_Required work_. Lines with "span" in them are to be located in the listing below and copied.

- Opening Delimiter -

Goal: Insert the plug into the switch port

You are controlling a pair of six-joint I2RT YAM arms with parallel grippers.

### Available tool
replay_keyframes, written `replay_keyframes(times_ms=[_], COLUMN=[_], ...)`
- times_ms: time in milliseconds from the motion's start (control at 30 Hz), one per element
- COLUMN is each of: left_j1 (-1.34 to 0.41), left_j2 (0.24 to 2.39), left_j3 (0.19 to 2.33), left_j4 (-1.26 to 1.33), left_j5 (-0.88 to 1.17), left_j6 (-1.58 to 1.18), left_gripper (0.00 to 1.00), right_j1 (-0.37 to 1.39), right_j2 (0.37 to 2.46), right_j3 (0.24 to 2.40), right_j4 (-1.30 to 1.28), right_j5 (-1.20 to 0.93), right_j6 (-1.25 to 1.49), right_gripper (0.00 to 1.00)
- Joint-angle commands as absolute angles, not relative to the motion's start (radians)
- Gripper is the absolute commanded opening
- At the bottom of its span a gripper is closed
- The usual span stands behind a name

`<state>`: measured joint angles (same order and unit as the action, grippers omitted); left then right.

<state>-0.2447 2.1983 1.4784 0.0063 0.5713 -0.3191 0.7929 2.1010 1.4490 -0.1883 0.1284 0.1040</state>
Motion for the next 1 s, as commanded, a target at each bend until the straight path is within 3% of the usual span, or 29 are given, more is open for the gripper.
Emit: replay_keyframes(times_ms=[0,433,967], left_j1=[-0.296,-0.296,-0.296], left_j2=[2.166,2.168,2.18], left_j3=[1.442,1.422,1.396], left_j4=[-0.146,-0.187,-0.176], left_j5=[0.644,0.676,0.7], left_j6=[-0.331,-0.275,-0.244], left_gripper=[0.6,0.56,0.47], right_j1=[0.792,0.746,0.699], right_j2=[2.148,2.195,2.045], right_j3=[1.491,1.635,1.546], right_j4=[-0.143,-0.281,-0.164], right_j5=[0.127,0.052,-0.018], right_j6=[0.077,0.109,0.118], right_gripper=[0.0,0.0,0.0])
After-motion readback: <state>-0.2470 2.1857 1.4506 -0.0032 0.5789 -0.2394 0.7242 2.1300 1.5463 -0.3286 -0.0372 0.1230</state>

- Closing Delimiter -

_Exercise solution_.
- At the bottom of its span a gripper is closed
- The usual span stands behind a name
Motion for the next 1 s, as commanded, a target at each bend until the straight path is within 3% of the usual span, or 29 are given, more is open for the gripper.

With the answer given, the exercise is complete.